Print the listing exactly as it stands. Skip every picture.

= = =

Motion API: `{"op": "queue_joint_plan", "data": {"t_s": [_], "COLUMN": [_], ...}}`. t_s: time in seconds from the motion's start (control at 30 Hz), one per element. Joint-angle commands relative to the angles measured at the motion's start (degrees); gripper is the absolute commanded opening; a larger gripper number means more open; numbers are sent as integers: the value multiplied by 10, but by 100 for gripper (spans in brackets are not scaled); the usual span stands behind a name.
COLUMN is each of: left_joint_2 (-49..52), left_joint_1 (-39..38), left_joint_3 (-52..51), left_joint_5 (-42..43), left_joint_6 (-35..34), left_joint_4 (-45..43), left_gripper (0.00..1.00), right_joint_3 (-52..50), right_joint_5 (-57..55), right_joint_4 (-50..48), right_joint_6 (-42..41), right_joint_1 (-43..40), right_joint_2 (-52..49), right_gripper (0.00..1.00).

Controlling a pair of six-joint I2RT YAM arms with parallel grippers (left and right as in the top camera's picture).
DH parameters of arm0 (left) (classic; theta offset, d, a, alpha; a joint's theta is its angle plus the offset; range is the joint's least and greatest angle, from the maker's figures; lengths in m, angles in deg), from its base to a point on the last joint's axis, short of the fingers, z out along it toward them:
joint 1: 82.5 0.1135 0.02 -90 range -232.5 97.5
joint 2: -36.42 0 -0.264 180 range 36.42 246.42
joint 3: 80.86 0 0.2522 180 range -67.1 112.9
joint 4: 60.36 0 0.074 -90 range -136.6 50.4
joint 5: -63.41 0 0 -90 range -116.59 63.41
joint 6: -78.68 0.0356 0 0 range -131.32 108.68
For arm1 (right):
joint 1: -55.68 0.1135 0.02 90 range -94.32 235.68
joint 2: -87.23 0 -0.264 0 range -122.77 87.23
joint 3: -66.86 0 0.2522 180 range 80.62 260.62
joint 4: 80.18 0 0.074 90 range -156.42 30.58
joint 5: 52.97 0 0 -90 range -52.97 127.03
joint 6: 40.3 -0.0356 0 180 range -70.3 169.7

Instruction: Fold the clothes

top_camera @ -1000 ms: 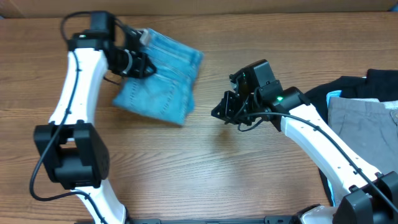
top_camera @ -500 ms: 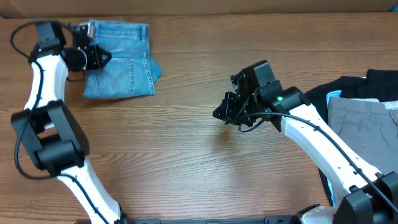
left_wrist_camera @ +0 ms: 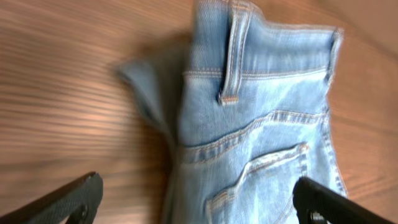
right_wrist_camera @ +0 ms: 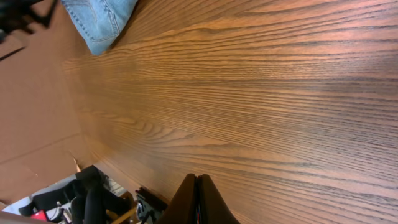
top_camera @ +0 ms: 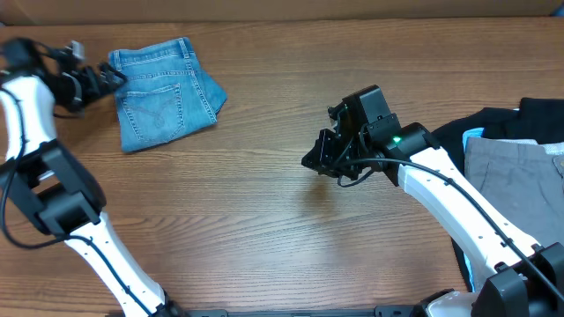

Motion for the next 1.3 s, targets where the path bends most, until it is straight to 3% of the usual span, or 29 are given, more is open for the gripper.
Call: {"op": "queue_joint_plan", "data": {"t_s": [0.0, 0.07, 0.13, 0.17, 0.2, 0.37, 0.47, 0.6, 0.73, 0.93, 1.1, 1.27], "left_joint_2": [-5, -5, -5, -5, -2, 4, 5, 8, 12, 10, 10, 8], "left_joint_1": [33, 37, 31, 14, 3, -79, -124, -161, -160, -114, -71, -56], "left_joint_3": [123, 161, 177, 177, 175, 121, 54, -59, -178, -197, -149, -39], "left_joint_5": [-19, 29, 81, 95, 87, -37, -131, -196, -305, -435, -359, -288], "left_joint_6": [52, 57, 85, 104, 105, 70, -1, -70, -143, -136, -79, -70], "left_joint_4": [74, 113, 151, 186, 198, 209, 160, 64, -48, -71, -43, 37], "left_gripper": [100, 99, 74, 27, 4, 4, 4, 4, 4, 4, 5, 17], "right_joint_3": [6, 6, 6, 6, 6, 6, 6, 6, 6, 6, 6, 6], "right_joint_5": [-6, -10, -10, -11, -13, -19, -20, -21, -21, -21, -21, -21], "right_joint_4": [-1, -3, -6, -9, -10, -10, -10, -10, -10, -9, -12, -14], "right_joint_6": [-4, -4, -4, -4, -4, -4, -5, -5, -5, -5, -7, -7], "right_joint_1": [0, 0, 0, 0, 0, 0, 0, 0, 0, 0, 0, 0], "right_joint_2": [7, 7, 7, 7, 6, 7, 6, 7, 7, 6, 6, 6], "right_gripper": [4, 4, 4, 4, 4, 4, 4, 4, 4, 4, 4, 4]}}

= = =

* [Reply to the exercise]:
Motion API: `{"op": "queue_joint_plan", "data": {"t_s": [_], "COLUMN": [_], ...}}`. t_s: time in seconds from the motion's start (control at 30 Hz), one per element. Joint-angle commands relative to the angles measured at the motion's start (degrees); gripper is the absolute commanded opening; a larger gripper number means more open; numbers are sent as integers: the value multiplied by 10, but by 100 for gripper (spans in brackets are not scaled); the usual span stands behind a name.
COLUMN is each of: left_joint_2 (-49..52), left_joint_1 (-39..38), left_joint_3 (-52..51), left_joint_5 (-42..43), left_joint_6 (-35..34), left_joint_4 (-45..43), left_gripper (0.00..1.00), right_joint_3 (-52..50), right_joint_5 (-57..55), right_joint_4 (-50..48), right_joint_6 (-42..41), right_joint_1 (-43..40), right_joint_2 (-52..49), right_gripper (0.00..1.00).

Controlling a pair of six-joint I2RT YAM arms with parallel grippers (left and right as in the top camera's picture).
DH parameters of arm0 (left) (classic; theta offset, d, a, alpha; a joint's theta is its angle plus the offset; range is the joint's least and greatest angle, from the maker's figures; lengths in m, angles in deg), from its base to a point on the last joint's axis, short of the fingers, z out along it toward them:
joint 1: 82.5 0.1135 0.02 -90 range -232.5 97.5
joint 2: -36.42 0 -0.264 180 range 36.42 246.42
joint 3: 80.86 0 0.2522 180 range -67.1 112.9
joint 4: 60.36 0 0.074 -90 range -136.6 50.4
joint 5: -63.41 0 0 -90 range -116.59 63.41
joint 6: -78.68 0.0356 0 0 range -131.32 108.68
For arm1 (right):
joint 1: -55.68 0.1135 0.02 90 range -94.32 235.68
joint 2: -87.23 0 -0.264 0 range -122.77 87.23
joint 3: -66.86 0 0.2522 180 range 80.62 260.62
joint 4: 80.18 0 0.074 90 range -156.42 30.58
joint 5: 52.97 0 0 -90 range -52.97 127.03
joint 6: 40.3 -0.0356 0 180 range -70.3 169.7

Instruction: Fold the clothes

top_camera @ -1000 ms: 
top_camera @ -500 ms: 
left_wrist_camera @ +0 ms: 
right_wrist_camera @ +0 ms: 
top_camera @ +0 ms: 

Motion for the next 1.3 s, targets where the path bends most, until it is straight to 3% of the usual span, or 29 are given, more is open for the gripper.
Call: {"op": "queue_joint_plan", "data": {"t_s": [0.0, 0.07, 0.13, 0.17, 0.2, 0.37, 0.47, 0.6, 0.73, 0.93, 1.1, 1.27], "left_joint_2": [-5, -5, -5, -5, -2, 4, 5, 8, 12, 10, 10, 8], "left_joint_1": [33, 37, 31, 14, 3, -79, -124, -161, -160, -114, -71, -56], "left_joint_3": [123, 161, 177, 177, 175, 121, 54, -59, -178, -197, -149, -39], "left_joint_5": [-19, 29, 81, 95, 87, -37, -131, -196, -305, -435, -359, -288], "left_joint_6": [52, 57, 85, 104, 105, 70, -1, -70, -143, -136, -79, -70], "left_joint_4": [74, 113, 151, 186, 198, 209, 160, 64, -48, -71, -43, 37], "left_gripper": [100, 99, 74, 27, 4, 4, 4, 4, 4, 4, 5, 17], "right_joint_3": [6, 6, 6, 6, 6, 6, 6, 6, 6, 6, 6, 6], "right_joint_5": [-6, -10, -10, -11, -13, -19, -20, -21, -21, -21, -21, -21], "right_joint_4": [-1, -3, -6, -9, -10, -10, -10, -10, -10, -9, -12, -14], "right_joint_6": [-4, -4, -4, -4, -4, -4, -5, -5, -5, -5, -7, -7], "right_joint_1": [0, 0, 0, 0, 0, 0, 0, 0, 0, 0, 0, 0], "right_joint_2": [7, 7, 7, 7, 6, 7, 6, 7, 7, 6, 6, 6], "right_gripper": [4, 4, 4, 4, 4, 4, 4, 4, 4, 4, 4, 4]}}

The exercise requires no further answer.